[Dataset content Boundary: Start]

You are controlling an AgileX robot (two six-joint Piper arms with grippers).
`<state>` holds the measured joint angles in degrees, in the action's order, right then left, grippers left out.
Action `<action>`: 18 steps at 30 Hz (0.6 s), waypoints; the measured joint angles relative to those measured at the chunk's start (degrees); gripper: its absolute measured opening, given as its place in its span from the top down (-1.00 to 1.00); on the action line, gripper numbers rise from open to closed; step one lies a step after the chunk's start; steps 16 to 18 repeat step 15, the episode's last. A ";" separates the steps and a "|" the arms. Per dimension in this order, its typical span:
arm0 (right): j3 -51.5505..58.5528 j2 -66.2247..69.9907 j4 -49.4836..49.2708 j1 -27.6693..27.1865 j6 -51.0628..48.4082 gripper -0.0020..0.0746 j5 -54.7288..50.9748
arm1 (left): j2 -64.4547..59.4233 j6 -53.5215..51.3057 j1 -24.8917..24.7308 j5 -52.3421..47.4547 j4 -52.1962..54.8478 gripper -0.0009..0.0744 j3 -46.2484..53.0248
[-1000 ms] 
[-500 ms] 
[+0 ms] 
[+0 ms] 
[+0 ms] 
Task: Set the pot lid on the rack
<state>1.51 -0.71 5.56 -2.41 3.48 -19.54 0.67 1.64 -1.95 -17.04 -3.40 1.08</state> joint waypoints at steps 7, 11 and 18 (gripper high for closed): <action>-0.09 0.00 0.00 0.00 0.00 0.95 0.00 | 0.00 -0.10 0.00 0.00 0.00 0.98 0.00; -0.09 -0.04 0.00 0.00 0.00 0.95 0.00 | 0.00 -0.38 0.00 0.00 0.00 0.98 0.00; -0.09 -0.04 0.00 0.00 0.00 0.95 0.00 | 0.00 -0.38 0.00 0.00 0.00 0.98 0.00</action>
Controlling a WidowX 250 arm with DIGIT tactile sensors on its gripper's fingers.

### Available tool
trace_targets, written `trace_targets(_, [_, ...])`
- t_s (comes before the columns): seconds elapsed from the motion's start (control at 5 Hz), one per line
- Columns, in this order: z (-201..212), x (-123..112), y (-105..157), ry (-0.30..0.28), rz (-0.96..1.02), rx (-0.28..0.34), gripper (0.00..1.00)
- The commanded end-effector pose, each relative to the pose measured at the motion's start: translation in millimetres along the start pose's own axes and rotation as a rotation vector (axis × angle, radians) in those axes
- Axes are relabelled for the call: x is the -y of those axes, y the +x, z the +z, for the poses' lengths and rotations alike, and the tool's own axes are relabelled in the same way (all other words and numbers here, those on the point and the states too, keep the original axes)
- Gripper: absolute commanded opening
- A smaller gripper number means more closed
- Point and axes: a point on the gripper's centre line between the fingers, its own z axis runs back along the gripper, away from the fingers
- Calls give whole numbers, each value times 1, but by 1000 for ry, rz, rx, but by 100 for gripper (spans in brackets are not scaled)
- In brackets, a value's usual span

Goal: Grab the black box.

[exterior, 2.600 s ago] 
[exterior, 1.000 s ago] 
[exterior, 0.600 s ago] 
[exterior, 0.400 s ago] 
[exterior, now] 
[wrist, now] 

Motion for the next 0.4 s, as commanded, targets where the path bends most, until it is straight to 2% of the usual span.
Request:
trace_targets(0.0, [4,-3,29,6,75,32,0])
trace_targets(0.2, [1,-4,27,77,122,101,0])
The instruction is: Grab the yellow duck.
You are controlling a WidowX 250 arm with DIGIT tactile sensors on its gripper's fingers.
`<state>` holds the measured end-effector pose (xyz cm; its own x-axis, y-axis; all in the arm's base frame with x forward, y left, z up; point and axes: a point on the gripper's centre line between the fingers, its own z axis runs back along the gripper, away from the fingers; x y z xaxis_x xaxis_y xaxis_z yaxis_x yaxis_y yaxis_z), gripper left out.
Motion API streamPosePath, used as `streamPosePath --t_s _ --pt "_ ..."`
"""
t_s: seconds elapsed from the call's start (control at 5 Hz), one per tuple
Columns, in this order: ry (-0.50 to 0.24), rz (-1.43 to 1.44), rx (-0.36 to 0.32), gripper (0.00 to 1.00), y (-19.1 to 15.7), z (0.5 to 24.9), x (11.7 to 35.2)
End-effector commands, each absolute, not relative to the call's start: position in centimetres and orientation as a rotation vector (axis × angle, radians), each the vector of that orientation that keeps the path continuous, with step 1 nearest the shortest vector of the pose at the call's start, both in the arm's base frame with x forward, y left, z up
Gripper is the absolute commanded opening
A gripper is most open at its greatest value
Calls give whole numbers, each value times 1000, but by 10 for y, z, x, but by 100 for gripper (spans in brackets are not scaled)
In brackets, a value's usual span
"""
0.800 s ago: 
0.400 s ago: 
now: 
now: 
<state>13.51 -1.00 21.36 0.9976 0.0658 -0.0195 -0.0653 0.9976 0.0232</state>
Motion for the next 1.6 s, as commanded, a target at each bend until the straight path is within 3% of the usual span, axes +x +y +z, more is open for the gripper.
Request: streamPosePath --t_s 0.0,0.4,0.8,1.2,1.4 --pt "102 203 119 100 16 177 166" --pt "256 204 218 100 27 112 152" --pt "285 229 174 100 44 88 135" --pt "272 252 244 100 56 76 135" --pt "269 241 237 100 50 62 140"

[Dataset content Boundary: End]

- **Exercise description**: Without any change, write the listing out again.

- **Completed task**:
You are controlling an AgileX robot (two six-joint Piper arms with grippers).
`<state>` holds the measured joint angles in degrees, in the action's order, right then left, grippers left out.
Action `<action>`: 18 steps at 30 Hz (0.6 s), waypoints; the measured joint angles relative to those measured at the chunk's start (degrees); gripper: its absolute measured opening, given as its place in its span from the top down (-1.00 to 1.00); on the action line, gripper numbers rise from open to closed; step one lies a step after the chunk's start; steps 16 to 18 repeat step 15, the episode's last. A ";" separates the steps and a "|" the arms. Per dimension in this order, its typical span:
arm0 (right): j3 -51.5505..58.5528 j2 -66.2247..69.9907 j4 -49.4836..49.2708 j1 -27.6693..27.1865 j6 -51.0628..48.4082 gripper -0.0020..0.0746 j5 -54.7288..50.9748
arm1 (left): j2 -64.4547..59.4233 j6 -53.5215..51.3057 j1 -24.8917..24.7308 j5 -52.3421..47.4547 j4 -52.1962..54.8478 gripper -0.0009..0.0744 j3 -46.2484..53.0248
[-1000 ms] 
[-500 ms] 
[+0 ms] 
[+0 ms] 
[+0 ms] 
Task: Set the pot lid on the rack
<state>1.51 -0.71 5.56 -2.41 3.48 -19.54 0.67 1.64 -1.95 -17.04 -3.40 1.08</state> joint waypoints at steps 7, 11 and 18 (gripper high for closed): <action>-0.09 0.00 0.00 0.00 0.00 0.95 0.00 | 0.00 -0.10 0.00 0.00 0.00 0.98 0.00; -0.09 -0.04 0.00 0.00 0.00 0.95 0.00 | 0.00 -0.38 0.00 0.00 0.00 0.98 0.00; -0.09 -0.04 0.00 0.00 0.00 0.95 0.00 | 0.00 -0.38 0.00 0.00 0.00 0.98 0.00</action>
Controlling a WidowX 250 arm with DIGIT tactile sensors on its gripper's fingers.

### Available tool
trace_targets, written `trace_targets(_, [_, ...])`
- t_s (comes before the columns): seconds elapsed from the motion's start (control at 5 Hz), one per line
- Columns, in this order: z (-201..212), x (-123..112), y (-105..157), ry (-0.30..0.28), rz (-0.96..1.02), rx (-0.28..0.34), gripper (0.00..1.00)
- The commanded end-effector pose, each relative to the pose measured at the motion's start: translation in millimetres along the start pose's own axes and rotation as a rotation vector (axis × angle, radians) in those axes
- Axes are relabelled for the call: x is the -y of those axes, y the +x, z the +z, for the poses' lengths and rotations alike, and the tool's own axes are relabelled in the same way (all other words and numbers here, those on the point and the states too, keep the original axes)
- Gripper: absolute commanded opening
- A smaller gripper number means more closed
- Point and axes: a point on the gripper's centre line between the fingers, its own z axis runs back along the gripper, away from the fingers
- Calls give whole numbers, each value times 1, but by 1000 for ry, rz, rx, but by 100 for gripper (spans in brackets are not scaled)
- In brackets, a value's usual span

Goal: Grab the black box.

[exterior, 2.600 s ago] 
[exterior, 1.000 s ago] 
[exterior, 0.600 s ago] 
[exterior, 0.400 s ago] 
[exterior, now] 
[wrist, now] 

Motion for the next 0.4 s, as commanded, targets where the path bends most, until it is straight to 2% of the usual span.
Request:
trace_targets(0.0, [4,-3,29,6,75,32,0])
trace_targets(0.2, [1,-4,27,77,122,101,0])
The instruction is: Grab the yellow duck.
You are controlling a WidowX 250 arm with DIGIT tactile sensors on its gripper's fingers.
`<state>` holds the measured end-effector pose (xyz cm; its own x-axis, y-axis; all in the arm's base frame with x forward, y left, z up; point and axes: a point on the gripper's centre line between the fingers, its own z axis runs back along the gripper, away from the fingers; x y z xaxis_x xaxis_y xaxis_z yaxis_x yaxis_y yaxis_z), gripper left out.
Motion API streamPosePath, used as `streamPosePath --t_s _ --pt "_ ..."`
"""
t_s: seconds elapsed from the call's start (control at 5 Hz), one per tuple
Columns, in this order: ry (-0.50 to 0.24), rz (-1.43 to 1.44), rx (-0.36 to 0.32), gripper (0.00 to 1.00), y (-19.1 to 15.7), z (0.5 to 24.9), x (11.7 to 35.2)
End-effector commands, each absolute, not relative to the call's start: position in centimetres and orientation as a rotation vector (axis × angle, radians), each the vector of that orientation that keeps the path continuous, with step 1 nearest the shortest vector of the pose at the call's start, both in the arm's base frame with x forward, y left, z up
Gripper is the absolute commanded opening
A gripper is most open at its greatest value
Calls give whole numbers, each value times 1000, but by 10 for y, z, x, but by 100 for gripper (spans in brackets are not scaled)
In brackets, a value's usual span
"""
0.800 s ago: 
0.400 s ago: 
now: 
now: 
<state>13.51 -1.00 21.36 0.9976 0.0658 -0.0195 -0.0653 0.9976 0.0232</state>
Motion for the next 1.6 s, as commanded, a target at each bend until the straight path is within 3% of the usual span, axes +x +y +z, more is open for the gripper.
Request: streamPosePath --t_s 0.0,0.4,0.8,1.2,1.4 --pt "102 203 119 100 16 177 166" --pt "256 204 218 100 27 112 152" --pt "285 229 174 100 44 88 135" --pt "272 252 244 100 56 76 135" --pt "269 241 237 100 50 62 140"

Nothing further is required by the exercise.